Alla fine il governo ha deciso di mettere sul tavolo l’intera posta: tutti i 25 miliardi di «indebitamento netto» consentiti come modifica del bilancio dal Parlamento. Una spesa pubblica di questo genere è quasi inaudita, eppure è del tutto insufficiente. Ad ammetterlo, nel presentare il «poderoso» decreto «Cura Italia», è lo stesso Conte e lo ripeterà subito dopo il ministro dell’Economia Roberto Gualtieri. Il prossimo decreto arriverà in aprile. Sarà probabilmente anch’esso di dimensioni molto notevoli. I 5 Stelle avrebbero preferito non spendere subito tutto il capitale a disposizione. Non hanno avuto la meglio su Gualtieri e il Pd. Ha prevalso la realtà, che rende l’intero stanziamento più che necessario.

Lo sforamento non solo del deficit previsto ma del parametro del 3%, superato ora di tre decimali, avviene col pieno consenso dell’Europa. E’ anche questo un fatto inaudito e allo stesso tempo insufficiente. Nel governo e nella maggioranza lo sanno e lo ammettono tutti. La flessibilità non basta. Serve un intervento deciso e rapido della Bce o la crisi sarà rovinosa.

Il DECRETONE è a tutti gli effetti una manovra, e per un intervento di queste dimensioni è stato messo nero su bianco (quasi: molti particolari erano ieri sera ancora in via di definizione) in tempi record. Ma l’eccezionalità del caso si vede anche qui: i tre giorni spesi a discutere e spesso a litigare, con continui rinvii, l’ultimo ieri mattina, sono stati troppi in un frangente che impone di correre quanto un virus che vola.

Gli scontri principali sono stati sugli aiuti per i lavoratori autonomi, le partite Iva, i professionisti. Soprattutto Italia viva ha puntato i piedi per modificare il tetto di reddito necessario per accedere agli aiuti, ha insistito per modificare lo stanziamento di 500 euro una tantum per gli autonomi in 600 euro «per marzo», formula che apre la strada a nuovi stanziamenti per i mesi successivi, ha chiesto di allargare la platea per le moratorie dei mutui.
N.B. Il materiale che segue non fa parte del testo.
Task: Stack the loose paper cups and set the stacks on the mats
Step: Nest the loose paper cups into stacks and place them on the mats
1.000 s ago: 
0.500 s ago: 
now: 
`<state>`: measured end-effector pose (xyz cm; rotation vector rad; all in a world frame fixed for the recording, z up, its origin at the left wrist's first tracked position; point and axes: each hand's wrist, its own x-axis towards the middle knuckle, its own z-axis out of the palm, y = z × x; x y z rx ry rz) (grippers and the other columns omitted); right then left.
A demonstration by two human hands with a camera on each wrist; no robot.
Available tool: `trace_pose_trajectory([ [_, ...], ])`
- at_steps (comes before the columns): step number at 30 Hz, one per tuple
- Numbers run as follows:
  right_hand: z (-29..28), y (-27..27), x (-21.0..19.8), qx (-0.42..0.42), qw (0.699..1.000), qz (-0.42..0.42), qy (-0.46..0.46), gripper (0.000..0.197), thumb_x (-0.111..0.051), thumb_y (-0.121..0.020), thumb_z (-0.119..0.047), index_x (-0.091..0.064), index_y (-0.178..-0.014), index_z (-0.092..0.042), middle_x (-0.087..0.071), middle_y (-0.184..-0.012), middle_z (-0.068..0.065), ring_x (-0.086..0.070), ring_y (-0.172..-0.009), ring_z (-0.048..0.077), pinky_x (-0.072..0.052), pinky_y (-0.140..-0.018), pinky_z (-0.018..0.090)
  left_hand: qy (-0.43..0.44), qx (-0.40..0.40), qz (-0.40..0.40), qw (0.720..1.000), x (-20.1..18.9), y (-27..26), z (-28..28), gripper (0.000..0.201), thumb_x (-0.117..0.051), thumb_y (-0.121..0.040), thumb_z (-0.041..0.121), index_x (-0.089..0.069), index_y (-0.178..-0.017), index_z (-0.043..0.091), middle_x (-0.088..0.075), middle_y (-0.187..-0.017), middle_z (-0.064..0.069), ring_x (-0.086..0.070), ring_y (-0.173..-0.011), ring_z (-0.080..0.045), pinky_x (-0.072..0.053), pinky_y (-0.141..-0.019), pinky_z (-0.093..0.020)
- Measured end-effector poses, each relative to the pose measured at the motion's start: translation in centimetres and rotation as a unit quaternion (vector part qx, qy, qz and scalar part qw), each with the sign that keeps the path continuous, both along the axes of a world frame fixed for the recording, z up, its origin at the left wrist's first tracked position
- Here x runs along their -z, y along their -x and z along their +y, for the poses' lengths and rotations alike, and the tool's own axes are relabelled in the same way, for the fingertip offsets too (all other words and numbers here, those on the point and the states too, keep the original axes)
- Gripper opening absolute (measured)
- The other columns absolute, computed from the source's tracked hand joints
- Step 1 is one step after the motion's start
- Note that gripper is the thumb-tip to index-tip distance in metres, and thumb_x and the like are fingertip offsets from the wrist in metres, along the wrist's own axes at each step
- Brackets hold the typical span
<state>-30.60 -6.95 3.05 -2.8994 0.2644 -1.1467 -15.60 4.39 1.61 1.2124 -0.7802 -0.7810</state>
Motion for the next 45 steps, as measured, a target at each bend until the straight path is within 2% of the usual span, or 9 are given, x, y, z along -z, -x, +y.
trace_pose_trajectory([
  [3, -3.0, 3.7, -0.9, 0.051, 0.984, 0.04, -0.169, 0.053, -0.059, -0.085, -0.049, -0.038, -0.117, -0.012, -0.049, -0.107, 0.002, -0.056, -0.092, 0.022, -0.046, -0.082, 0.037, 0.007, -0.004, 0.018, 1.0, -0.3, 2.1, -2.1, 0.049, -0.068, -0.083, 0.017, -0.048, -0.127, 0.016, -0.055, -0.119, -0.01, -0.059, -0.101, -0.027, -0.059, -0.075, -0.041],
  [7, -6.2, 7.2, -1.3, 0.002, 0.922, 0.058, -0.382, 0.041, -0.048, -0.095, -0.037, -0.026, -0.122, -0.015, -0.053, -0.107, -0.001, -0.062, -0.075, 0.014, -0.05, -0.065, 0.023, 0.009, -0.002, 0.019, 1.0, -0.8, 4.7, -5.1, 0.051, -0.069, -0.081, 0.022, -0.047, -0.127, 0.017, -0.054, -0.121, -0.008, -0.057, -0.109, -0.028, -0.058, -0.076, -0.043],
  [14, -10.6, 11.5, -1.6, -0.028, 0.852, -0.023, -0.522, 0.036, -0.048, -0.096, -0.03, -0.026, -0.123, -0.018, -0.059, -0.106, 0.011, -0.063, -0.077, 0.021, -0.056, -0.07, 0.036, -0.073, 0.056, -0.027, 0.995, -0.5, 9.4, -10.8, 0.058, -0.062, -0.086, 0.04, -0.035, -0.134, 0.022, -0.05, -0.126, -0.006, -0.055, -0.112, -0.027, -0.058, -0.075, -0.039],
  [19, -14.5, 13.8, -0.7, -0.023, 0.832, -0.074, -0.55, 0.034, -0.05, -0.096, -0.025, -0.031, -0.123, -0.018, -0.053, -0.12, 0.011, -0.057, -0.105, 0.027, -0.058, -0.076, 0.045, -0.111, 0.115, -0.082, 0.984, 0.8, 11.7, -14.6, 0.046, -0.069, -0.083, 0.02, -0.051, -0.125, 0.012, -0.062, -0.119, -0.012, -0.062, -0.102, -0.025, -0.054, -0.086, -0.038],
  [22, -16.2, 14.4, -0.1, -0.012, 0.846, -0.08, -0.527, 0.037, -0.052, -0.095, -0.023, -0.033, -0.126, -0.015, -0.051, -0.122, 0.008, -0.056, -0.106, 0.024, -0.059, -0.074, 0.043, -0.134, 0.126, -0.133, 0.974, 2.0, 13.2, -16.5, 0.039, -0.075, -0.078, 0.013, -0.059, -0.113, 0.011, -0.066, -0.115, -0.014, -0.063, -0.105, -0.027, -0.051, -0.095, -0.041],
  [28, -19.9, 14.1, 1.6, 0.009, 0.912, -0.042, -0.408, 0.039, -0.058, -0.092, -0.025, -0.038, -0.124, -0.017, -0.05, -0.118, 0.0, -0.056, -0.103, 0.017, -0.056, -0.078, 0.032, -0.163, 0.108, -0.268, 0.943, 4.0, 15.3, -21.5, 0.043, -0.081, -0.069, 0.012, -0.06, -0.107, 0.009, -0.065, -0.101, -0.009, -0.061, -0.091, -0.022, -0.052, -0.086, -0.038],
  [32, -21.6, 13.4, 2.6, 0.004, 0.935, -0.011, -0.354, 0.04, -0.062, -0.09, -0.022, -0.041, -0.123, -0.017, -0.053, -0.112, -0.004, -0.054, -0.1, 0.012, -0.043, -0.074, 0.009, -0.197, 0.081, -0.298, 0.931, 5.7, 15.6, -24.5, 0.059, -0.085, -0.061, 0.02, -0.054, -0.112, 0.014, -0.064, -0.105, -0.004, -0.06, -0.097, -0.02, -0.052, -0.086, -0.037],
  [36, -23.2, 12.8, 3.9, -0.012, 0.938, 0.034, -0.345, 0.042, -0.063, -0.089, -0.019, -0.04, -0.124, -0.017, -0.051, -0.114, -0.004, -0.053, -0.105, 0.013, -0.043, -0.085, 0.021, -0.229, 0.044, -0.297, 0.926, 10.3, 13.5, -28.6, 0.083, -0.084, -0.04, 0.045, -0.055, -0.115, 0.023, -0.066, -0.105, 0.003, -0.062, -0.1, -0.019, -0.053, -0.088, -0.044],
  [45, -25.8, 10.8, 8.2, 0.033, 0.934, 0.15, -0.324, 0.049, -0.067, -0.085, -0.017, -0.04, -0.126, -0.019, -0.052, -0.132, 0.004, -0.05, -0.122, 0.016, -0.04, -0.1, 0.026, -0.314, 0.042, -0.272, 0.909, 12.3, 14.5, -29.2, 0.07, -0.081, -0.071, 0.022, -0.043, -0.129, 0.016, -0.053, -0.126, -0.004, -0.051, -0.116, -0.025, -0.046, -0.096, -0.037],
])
Sulle partite Iva ha fatto muro con altrettanta decisione il Movimento 5 Stelle.

ALLA SANITÀ e alla Protezione civile vanno, sommando le due voci, 3 miliardi e mezzo. Alle misure di sostegno a lavoro e reddito la tranche più corposa: 10 miliardi. A sostegno degli autonomi, per marzo, vanno altri 3 miliardi.
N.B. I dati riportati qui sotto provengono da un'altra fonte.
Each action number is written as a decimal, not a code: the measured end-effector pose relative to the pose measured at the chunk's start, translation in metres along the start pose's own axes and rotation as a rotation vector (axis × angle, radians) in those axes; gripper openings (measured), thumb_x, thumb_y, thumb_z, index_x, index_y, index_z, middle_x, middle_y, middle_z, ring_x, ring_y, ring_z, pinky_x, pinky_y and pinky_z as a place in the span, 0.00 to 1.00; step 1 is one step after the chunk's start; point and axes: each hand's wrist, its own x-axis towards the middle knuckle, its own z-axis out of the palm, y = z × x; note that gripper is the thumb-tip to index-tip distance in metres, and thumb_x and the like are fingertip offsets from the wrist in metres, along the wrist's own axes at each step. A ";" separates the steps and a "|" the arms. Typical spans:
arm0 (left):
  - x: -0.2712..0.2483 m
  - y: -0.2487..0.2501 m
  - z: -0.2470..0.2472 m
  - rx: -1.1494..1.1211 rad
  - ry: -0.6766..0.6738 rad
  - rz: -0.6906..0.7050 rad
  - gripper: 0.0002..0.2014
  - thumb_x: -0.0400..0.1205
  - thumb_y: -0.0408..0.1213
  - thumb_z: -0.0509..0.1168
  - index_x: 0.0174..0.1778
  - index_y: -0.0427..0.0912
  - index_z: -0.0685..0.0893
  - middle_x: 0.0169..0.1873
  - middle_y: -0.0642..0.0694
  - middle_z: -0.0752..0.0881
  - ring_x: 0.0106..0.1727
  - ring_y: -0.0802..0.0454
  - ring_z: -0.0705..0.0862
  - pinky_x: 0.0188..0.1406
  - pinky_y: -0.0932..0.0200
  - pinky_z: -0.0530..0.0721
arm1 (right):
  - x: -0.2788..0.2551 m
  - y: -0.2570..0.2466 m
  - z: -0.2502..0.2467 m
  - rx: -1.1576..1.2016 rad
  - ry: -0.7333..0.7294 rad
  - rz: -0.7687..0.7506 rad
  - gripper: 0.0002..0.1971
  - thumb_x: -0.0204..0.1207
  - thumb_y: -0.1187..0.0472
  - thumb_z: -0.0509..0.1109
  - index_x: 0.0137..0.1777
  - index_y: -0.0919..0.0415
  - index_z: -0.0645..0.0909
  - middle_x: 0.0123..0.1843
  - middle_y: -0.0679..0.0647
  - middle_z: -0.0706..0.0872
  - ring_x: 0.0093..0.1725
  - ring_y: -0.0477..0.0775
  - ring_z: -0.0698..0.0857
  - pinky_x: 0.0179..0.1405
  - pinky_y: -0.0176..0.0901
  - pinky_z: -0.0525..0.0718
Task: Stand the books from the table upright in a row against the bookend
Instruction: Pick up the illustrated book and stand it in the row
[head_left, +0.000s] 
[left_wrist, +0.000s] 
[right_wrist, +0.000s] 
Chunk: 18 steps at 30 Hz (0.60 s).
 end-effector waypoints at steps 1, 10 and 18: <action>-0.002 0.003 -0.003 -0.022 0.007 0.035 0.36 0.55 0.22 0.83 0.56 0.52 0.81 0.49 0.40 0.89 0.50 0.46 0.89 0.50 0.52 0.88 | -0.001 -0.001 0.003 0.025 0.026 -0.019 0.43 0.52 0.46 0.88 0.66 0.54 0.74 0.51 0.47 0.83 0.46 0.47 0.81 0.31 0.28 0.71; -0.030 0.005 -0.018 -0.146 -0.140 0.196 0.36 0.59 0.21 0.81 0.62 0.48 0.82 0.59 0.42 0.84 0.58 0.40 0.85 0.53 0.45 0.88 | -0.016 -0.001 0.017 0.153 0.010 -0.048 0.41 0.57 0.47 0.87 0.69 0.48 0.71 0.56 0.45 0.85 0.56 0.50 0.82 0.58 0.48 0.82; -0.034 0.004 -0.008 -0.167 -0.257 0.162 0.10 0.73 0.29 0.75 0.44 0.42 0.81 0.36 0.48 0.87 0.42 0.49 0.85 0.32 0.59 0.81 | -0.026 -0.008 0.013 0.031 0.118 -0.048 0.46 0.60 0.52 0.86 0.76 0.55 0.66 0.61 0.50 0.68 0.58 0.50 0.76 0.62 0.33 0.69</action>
L’ «iniezione di liquidità» consistente nella sospensione delle rate di prestiti e mutui dovrebbe mobilitare, negli auspici e nelle previsioni del Mef, 340 miliardi. Il termine di versamento Iva che scadeva ieri è stato posticipato sino a venerdì e la prossima rata è slittata sino al 31 maggio.
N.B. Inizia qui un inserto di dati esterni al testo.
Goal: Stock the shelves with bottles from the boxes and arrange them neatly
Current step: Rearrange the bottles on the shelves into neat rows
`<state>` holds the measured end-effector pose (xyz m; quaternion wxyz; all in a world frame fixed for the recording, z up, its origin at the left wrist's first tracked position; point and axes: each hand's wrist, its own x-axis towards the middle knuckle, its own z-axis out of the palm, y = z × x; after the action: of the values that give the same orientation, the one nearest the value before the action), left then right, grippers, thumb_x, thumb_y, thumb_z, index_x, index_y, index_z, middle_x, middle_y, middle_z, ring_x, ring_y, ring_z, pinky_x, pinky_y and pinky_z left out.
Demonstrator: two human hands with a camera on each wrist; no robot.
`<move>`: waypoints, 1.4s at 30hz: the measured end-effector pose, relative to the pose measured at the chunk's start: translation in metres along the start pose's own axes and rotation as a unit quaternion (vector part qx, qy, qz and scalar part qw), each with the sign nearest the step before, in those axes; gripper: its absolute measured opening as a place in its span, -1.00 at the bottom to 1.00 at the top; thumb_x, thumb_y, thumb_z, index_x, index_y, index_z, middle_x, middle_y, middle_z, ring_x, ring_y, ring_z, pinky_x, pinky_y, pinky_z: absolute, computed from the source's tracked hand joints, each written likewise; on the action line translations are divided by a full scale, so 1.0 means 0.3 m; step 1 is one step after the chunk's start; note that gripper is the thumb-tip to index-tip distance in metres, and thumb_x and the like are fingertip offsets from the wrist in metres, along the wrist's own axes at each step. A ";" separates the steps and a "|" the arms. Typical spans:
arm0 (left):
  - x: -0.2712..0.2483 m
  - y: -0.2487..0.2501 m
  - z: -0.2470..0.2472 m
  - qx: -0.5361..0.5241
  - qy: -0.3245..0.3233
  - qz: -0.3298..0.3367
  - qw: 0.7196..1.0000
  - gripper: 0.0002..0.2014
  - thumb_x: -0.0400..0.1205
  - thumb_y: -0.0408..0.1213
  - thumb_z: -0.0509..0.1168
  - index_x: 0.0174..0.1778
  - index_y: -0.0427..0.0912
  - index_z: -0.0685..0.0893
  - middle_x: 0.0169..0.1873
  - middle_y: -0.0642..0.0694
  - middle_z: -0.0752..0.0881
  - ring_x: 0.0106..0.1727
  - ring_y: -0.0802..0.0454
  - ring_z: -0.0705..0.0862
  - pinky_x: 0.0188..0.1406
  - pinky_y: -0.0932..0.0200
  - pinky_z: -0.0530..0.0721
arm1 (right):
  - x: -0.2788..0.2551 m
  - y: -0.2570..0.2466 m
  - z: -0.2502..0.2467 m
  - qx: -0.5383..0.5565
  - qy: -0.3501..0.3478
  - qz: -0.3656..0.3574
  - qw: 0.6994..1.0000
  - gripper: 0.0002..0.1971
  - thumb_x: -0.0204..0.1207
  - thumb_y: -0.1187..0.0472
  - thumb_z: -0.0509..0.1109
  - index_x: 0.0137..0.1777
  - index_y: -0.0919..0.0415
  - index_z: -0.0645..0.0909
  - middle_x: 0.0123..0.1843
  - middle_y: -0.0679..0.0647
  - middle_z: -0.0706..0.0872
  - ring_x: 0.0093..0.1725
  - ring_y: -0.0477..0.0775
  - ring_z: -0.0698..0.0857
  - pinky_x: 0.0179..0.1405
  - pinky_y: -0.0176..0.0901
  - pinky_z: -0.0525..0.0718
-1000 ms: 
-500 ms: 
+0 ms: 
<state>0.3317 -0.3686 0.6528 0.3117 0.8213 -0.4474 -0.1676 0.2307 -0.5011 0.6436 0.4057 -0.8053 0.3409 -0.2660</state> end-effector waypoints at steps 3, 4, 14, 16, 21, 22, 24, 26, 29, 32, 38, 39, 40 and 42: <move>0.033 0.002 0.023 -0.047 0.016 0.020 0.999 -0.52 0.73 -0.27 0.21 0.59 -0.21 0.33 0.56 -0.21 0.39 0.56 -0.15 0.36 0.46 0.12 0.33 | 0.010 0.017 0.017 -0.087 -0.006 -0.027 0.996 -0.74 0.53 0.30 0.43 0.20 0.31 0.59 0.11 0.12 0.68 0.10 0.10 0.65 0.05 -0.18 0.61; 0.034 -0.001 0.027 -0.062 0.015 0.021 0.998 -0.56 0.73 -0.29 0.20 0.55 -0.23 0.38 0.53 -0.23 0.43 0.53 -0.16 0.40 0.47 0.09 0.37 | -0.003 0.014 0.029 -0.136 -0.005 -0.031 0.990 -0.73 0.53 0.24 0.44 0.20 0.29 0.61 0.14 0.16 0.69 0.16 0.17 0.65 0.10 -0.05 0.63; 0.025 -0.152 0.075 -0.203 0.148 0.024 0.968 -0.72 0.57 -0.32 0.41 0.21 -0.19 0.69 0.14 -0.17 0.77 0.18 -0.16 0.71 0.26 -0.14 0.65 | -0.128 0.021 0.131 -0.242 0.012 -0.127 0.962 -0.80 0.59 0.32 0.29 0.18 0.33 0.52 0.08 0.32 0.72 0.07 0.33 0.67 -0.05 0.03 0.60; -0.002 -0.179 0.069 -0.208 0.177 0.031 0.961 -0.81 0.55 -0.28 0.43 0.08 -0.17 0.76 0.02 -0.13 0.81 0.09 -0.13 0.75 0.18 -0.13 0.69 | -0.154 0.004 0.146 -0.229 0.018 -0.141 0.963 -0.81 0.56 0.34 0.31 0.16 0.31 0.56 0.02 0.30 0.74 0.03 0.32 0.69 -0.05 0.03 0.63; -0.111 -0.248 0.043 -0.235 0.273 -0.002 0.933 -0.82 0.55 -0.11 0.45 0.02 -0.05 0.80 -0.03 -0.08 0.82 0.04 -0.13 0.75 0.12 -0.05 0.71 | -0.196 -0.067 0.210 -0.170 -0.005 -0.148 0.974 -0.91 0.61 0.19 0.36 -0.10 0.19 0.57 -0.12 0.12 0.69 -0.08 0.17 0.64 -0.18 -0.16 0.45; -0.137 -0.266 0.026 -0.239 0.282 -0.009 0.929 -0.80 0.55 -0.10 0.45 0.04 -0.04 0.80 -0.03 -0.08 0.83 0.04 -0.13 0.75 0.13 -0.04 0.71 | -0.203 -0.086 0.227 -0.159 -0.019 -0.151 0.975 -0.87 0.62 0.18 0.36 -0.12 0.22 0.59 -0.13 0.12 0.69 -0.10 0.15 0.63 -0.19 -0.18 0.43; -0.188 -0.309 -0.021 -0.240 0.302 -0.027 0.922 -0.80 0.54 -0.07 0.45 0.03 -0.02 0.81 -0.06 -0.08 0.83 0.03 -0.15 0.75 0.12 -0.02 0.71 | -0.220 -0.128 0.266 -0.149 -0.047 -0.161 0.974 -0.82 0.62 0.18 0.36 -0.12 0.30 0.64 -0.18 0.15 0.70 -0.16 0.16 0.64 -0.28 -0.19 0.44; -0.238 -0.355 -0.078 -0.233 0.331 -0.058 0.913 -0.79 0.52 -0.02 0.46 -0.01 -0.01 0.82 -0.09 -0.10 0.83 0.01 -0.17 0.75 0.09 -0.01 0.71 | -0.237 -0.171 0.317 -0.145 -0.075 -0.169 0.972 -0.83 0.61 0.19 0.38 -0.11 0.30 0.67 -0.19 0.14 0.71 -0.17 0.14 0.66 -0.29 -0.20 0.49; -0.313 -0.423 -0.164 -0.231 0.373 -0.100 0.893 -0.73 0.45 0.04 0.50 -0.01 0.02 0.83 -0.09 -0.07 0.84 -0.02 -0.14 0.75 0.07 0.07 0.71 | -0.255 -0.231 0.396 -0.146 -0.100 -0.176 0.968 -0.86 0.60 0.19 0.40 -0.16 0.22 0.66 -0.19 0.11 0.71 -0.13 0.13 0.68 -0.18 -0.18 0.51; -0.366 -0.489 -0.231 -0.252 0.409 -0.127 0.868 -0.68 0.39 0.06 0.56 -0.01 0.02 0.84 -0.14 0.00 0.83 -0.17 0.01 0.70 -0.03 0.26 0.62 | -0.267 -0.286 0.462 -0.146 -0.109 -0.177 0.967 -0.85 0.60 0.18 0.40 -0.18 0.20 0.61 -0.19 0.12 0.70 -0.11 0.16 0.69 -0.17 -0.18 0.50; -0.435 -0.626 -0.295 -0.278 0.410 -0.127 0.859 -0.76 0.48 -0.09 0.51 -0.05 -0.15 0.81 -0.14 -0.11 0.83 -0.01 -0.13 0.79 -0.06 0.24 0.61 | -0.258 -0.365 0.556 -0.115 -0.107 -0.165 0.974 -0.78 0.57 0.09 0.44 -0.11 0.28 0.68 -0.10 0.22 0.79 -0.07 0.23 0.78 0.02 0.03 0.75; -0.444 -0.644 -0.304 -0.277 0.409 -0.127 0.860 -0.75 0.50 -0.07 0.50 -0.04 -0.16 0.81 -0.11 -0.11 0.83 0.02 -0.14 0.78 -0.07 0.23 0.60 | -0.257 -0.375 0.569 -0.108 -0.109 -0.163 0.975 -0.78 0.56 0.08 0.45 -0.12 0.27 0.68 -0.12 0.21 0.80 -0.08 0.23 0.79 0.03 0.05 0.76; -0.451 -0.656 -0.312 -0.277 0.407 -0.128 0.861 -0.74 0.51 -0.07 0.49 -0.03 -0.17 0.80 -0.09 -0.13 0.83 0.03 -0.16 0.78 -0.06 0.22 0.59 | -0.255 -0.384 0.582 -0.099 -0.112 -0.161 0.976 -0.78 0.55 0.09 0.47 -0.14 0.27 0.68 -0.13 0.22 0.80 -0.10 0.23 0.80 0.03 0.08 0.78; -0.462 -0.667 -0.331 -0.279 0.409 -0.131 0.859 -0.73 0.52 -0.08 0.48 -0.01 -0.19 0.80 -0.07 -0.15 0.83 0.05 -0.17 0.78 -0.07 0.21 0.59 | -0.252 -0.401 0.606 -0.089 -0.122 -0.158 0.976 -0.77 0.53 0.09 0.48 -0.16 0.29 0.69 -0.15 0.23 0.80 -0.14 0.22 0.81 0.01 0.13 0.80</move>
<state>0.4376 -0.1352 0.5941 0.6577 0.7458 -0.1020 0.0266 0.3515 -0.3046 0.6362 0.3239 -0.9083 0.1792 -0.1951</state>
Nessuna delle voci principali del dl costituisce una novità. La principale presa in considerazione era l’abbassamento delle bollette per tutti, ma è stata cassata nel corso del week-end: troppo costosa. I cambiamenti, rispetto a quanto annunciato nelle scorse settimane, riguardano solo le dimensioni degli stanziamenti e la modulazione delle misure. La cassa integrazione straordinaria, ad esempio, è stata estesa anche alle aziende con un solo dipendente.

L’ULTIMO DEI CINQUE settori d’intervento elencati da Gualtieri è rappresentato da sostegni a vari settori: ad esempio la scuola. In questo modo, però, il decreto è diventato una specie di manovra omnibus. Col rischio, molto avvertito sul Colle, di spalancare le porte a una pioggia di emendamenti.

Ci saranno, sia della maggioranza che dell’opposizione, e nonostante i tentativi di autoregolamentazione non saranno pochissimi. Il leader della Lega Salvini è secco: «Non chiediamo miracoli ma il decreto va migliorato. Bisogna fare di più e andare più lunghi». La capogruppo azzurra al Senato Anna Maria Bernini concorda in pieno: «Bene per la sanità. Per il resto sono misure tampone».

Nessuno al governo le darebbe torto. Si tratta in effetti di misure «di prima necessità». Allevieranno il peso della crisi ma perché quel peso venga sopportato per un lasso di tempo probabilmente più lungo delle due settimane annunciate è necessario che sul fronte della lotta al virus vengano raggiunti risultati più solidi del lieve miglioramento segnalato ieri, tirando vistosamente i dati per i capelli.

La sfida per il governo è quella e ieri un passo concreto è stato fatto: i medici laureati saranno abilitati subito. Per avere 10mila medici in più da schierare in campo.